Deep Insight Into iOS Forensic Analysis

Mariah | November 9th, 2015 | Forensics

With the emergence of Android, things have completely changed. No one will be up there without android systems. It has brought significant impact on Smartphone marketing and along with that also made changes in the iOS forensic artifacts area. Each day new changes are brought into Smartphones and emailing, tasks listing etc. have become possible in this platforms. Earlier, PC and laptops were used for surfing on web but, now this has become possible within the small Smartphones and tablets. Data can be transferred, communication with mail server is possible and much more.

With Apple Operation System i.e. iOS design, records of the emails, chats, browsing history and much more are kept in manner. This has led to forensics as well and so, this session will be discussing on the iOS forensic analysis.

iOS Artifacts Forensic

iOS is the Operating System for mobile, deployed by Apple Inc. It is the OS of applications such as, iPhones, iPads and iPods. For the success of forensics, keen observation of data is very essentials. In iOS devices, you will come across some of the things listed below.

  • Notes
  • Calendars
  • Photos
  • Keystrokes
  • iTunes
  • Map
  • Clock

During iOS forensic analysis, some of the applications such as, Calendar, Notes, Text Messages, Photos etc. use Sqlite database structure for storing and organizing the data.

iOS is the structure common. The on all iOS devices structure corresponds to UNIX layout and the files are stored in text format, enabling an iOS artifacts forensics.

Applications store the data by default in;

private/var/mobile/Library

Photos

Location is;

private/var/mobile/media/DCIM

In this location all the iOS forensic artifacts like photos taken will be stored. The pictures will have timestamp metadata and if the photos are seen within the 100APPLE folder then, it shows that they are taken from the device.

Apart from the ability to take the photos, it facilitates taking screenshots. Users can find these files from DCIM/999Apple folder.

Keystrokes

While conducting iOS forensic analysis “Keystrokes” are seen in;

/private/var/mobile/Library/Keybord

Here, you will find the words typed during the usage of the device. The words typed while using Safari, Messages, Notes, Facebook etc. will be captured up. This will help the agents in finding out the words related with their cases.

Notes

The ‘Notes’ are located in /private/var/mobile/Library/Notes.
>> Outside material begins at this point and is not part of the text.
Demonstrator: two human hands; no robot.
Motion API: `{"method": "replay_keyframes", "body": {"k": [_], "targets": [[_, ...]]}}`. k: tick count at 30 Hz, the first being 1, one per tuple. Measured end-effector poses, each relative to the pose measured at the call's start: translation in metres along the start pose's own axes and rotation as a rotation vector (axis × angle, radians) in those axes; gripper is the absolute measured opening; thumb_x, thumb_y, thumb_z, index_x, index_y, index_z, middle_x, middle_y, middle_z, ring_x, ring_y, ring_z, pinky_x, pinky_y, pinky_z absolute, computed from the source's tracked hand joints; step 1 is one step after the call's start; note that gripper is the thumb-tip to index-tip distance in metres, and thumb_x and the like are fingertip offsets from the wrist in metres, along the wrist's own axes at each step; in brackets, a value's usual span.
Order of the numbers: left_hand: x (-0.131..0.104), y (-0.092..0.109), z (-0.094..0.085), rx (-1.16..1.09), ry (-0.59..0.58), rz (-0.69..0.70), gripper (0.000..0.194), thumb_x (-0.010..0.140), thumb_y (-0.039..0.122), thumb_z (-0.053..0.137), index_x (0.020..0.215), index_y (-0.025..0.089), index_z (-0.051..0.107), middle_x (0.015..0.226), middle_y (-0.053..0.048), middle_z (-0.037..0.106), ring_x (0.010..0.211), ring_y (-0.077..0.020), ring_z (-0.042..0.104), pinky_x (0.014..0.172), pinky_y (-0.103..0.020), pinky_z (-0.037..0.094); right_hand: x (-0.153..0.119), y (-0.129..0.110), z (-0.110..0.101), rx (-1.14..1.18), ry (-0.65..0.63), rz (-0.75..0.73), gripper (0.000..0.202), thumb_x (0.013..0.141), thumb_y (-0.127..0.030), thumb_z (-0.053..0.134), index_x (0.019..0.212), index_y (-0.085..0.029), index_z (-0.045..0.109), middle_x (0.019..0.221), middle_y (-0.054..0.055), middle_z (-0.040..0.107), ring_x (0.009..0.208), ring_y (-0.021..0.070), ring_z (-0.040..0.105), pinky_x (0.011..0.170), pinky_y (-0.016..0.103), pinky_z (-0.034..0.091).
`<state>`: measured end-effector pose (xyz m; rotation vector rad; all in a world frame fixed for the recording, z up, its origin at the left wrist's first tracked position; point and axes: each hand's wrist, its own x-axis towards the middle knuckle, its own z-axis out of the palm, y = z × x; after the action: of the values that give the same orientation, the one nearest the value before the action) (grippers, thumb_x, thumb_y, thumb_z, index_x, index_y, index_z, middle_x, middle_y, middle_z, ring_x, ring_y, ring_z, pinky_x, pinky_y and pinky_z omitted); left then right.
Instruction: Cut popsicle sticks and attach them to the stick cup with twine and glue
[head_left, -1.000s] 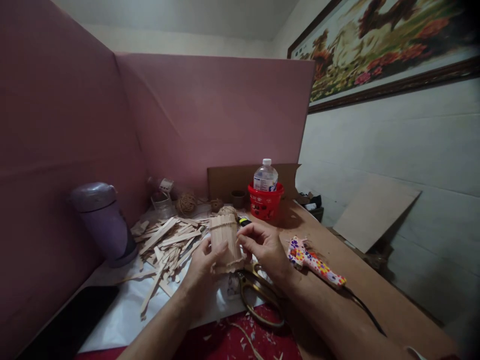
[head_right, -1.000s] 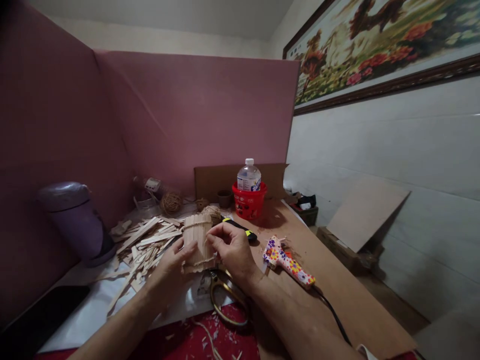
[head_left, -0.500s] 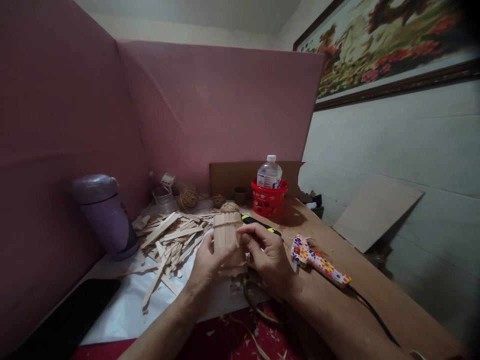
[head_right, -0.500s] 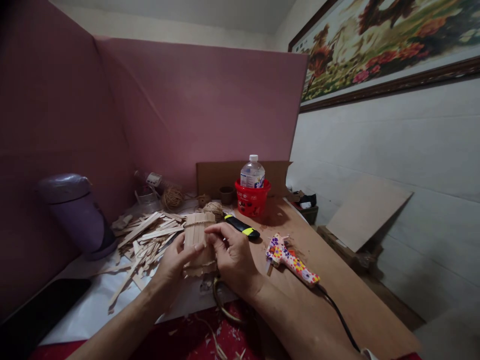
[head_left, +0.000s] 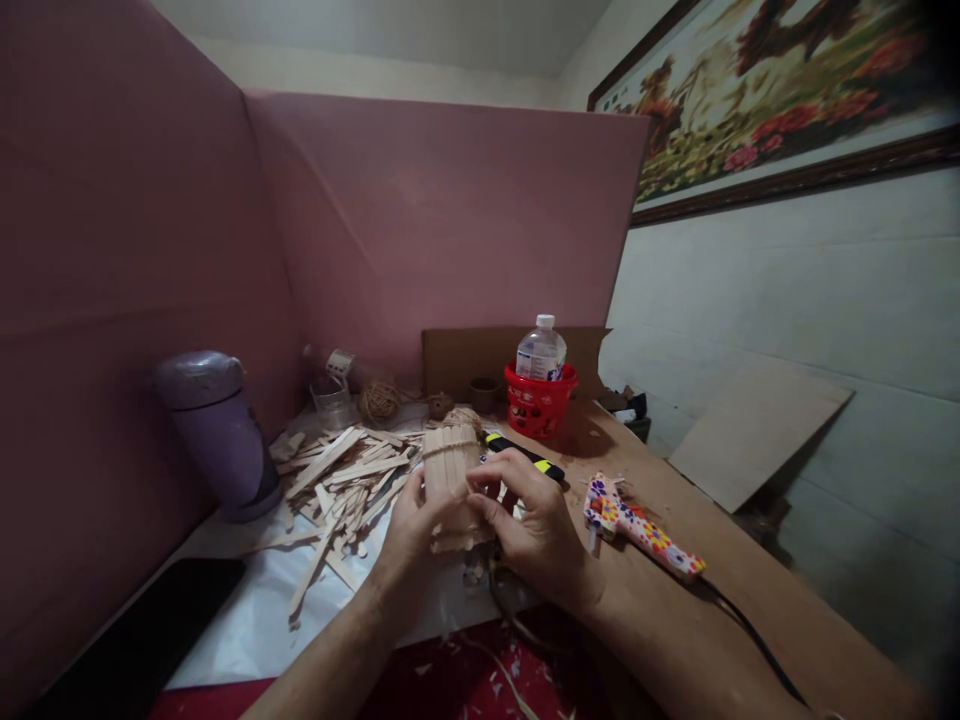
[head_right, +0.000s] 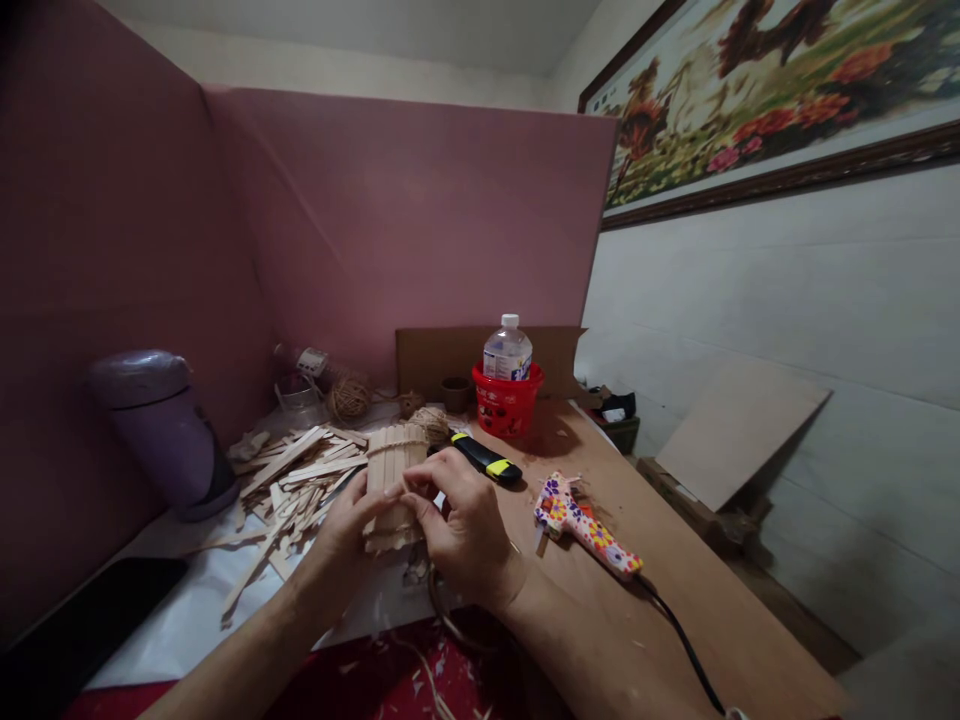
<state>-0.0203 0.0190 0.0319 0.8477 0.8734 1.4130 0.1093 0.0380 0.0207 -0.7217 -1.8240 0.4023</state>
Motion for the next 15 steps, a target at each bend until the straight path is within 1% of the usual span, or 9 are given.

Investigators can collect the keyword and other evidence from here. This database consists of 9 tables and among them ZNote is the important one. In ZNote table, you can see ZTITLE that holds the title of note, CREATIONDATE and MODIFICATIONDATE. The ZCONTENT column contains the body of the note.

Call History

The ‘Call History’ file is the most important file in iOS forensic analysis that an investigator will look for since it reveals out many clues or evidence. The call_history.db file contains date of call, duration, phone number and the reference ID of contact. The flag field indicates incoming as well as outgoing; former one with number 4 and other number 5.

Location: /private/var/Library/CallHistory

Browser Cookies

Cookies give the information on the websites visited. These iOS forensic artifacts help the investigator to browse the sites that the suspect has visited.

Located at;

/private/var/mobile/Library

Text Messages

Located in;

/private/var/mobile

Apart from the web browser history, agent can get good pieces of evidence from the text messages and SMS as well.

iOS forensic analysis helps investigator to collect information on SMS from;

/private/var/mobile/Library/SMS

sms.db file will be present which gives the detail of the current i.e. existing and the old conversation, even if it is deleted.

AddressBook

Address book stores the details of the owner and is located in;

/private/var/mobile/Library/AddressBook

The data gets stored in AddressBook.sqlitedb file and the ABPerson table contained in the database file shows the details such as, first name, last name, job, birthday, nickname etc.

The AddressBook.sqlitedb file is a type of Sqlite file that can be viewed by using Sqlite Forensics Viewer.

download

To acquire and analyze the ios forensic artifacts from the database, investigators have to depend on tools that will open the file. There are many tools available in the market that helps experts to perform iOS forensic analysis. Hope this information might have added up your knowledge and will be helpful for investigating.